Prof Athimalaipet Ramanan, Honorary Professor, Bristol Medical School, University of Bristol:

“This is an important result which shows that in MIS-C (a rare but serious complication in children after exposure to COVID) steroids are potentially as effective as intravenous immunoglobulin (IVIG).

“MIS-C is a growing problem facing children in countries such as India following the second wave. IVIG is expensive and in short supply whilst steroids are cheap, safe and well-tolerated in children.

“Not being a randomised controlled trial, this study suffers from a lack of rigour in making firm conclusions. However, the paediatric arm of the RECOVERY study is specifically targeting this question and will hopefully provide more conclusive evidence soon.”


Prof Stephen Evans, Professor of Pharmacoepidemiology, London School of Hygiene & Tropical Medicine, said:

“This study is not randomised and only provides weak evidence. It is certainly a study compatible with some benefit but it is certainly possible there is no benefit to corticosteroids and it is also compatible with harm.

“It does not give clear answers and even had the results been more favourable, its design would inevitably mean that conclusions would be uncertain.

“One can understand that clinicians want to do their best when there is limited evidence about treatments, but this is exactly the situation when a randomised trial is both necessary and justified. The RECOVERY and similar trials have shown that this is the way to obtain reliable evidence on treatments for Covid.

“It seems that the barriers to treating patients in a randomised trial can be much higher than simply giving them a treatment for which there is no evidence but not randomising them. We await clear answers from randomised trials.”


Prof Saul Faust, Professor of Paediatric Immunology & Infectious Diseases, University of Southampton & Director of the NIHR Southampton Clinical Research Facility, said:

“These are very interesting data from a very large cohort that suggest similar conclusions to a French cohort previously reported in JAMA.

“However, as there is no randomisation, the study does not answer the key question globally, which is whether corticosteroids could be used instead of immunoglobulin for the first line treatment of multisystem inflammatory syndrome associate with COVID-19 in children. This is a critical question for paediatricians globally as immunoglobulin is both very expensive compared to steroids and very difficult to access in many parts of the world. Intravenous immunoglobulin preparations are also subject to severe supply chain issues in the UK, although access is not currently restricted for the treatment of this condition.

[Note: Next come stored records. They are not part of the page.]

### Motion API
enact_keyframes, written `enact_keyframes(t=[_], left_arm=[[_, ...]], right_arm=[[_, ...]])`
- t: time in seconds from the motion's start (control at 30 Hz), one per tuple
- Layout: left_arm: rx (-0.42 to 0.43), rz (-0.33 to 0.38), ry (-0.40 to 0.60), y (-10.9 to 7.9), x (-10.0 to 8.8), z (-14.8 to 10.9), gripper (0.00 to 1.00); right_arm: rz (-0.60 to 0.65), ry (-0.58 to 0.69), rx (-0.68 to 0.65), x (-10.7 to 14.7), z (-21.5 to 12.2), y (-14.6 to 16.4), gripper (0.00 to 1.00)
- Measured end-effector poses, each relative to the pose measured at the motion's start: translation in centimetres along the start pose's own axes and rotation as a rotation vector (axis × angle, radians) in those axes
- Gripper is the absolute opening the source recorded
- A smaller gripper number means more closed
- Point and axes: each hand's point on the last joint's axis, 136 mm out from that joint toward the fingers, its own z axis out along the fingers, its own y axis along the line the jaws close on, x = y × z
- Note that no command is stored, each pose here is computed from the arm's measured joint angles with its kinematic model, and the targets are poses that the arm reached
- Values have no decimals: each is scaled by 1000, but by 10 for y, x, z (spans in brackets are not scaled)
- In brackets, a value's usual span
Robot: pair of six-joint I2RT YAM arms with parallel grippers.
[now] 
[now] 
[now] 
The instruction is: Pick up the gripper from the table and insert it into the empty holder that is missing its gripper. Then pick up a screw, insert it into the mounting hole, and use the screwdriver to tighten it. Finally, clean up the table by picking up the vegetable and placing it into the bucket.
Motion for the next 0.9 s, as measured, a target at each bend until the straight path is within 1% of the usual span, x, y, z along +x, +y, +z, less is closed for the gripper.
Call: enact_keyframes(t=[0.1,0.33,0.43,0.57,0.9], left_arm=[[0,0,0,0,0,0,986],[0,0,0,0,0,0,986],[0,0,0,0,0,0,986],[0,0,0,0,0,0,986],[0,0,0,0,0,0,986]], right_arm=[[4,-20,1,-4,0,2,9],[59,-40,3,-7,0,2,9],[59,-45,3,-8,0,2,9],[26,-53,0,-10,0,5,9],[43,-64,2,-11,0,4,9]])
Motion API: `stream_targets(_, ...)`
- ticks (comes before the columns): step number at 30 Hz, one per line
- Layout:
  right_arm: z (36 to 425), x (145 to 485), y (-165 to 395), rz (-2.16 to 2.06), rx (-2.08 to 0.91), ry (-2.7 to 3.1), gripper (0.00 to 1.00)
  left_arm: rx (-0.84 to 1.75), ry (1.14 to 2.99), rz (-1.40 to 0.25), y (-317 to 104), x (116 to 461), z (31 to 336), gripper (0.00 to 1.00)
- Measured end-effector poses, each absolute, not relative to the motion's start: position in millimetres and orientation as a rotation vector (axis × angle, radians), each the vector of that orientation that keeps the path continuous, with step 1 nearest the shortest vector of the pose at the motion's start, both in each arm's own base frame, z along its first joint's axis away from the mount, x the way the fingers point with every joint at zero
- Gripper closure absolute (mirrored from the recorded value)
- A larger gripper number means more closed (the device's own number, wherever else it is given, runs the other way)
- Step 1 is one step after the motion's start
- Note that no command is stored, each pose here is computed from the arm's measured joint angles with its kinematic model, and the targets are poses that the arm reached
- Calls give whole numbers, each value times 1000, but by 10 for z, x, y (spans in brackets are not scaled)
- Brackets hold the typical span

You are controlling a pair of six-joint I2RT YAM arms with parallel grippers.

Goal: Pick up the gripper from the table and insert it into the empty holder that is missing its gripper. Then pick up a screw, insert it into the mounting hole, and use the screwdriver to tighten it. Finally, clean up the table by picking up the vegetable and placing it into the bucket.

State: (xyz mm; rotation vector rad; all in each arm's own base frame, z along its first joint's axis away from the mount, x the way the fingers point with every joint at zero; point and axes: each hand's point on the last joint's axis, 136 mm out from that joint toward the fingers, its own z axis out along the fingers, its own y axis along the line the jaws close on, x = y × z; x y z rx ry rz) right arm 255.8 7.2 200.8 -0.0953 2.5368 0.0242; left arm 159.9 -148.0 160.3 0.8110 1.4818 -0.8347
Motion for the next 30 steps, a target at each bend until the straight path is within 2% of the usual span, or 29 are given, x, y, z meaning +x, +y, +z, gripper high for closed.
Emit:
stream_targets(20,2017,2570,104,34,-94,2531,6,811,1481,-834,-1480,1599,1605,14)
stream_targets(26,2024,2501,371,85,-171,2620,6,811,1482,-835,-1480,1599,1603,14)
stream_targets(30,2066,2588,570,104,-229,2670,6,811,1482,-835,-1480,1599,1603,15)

“The UK RECOVERY trial is currently the only global randomised controlled trial (RCT) randomising children to intravenous immunoglobulin and high dose corticosteroids for paediatric inflammatory syndrome and hopes to answer this question. The paediatric arms of RECOVERY have recruited 281 children to date.

“Colleagues in Switzerland have also recently been able to open a trial replicating the RECOVERY protocol to inform a future metanalysis, and the Swiss team hope to also be able to open their trial in sites in Latin America, South Africa and Nepal.



‘Treatment of Multisystem Inflammatory Syndrome in Children’ by McArdle et al was published in the New England Journal of Medicine at 22:00 UK time on Wednesday 16th June.



All our previous output on this subject can be seen at this weblink:



Declared interests

Prof Athimalaipet Ramanan: “Sits in the paediatric steering committee of RECOVERY trial and has led/participated trials of Tocilizumab and Baricitinib in adults and children with COVID-19.”

Prof Stephen Evans: “No conflicts of interest.  I am funded (one day per week) by LSHTM.  They get funding from various companies, including Astra Zeneca and GSK but I am not funded by them, I have no involvement in obtaining funding from them and I am not an investigator on any grants obtained from them.  I am the statistician to the ‘meta-Data Safety and Monitoring Board’ for CEPI.  I am paid for my attendance at those meetings and will be paid expenses for travel if that occurs.  I am a participant in the Oxford/Astra Zeneca trial, and on 13th January 2021 learnt I had received the active vaccine.”

Prof Saul Faust: “Chair, UK RECOVERY Trial Paediatric working group.”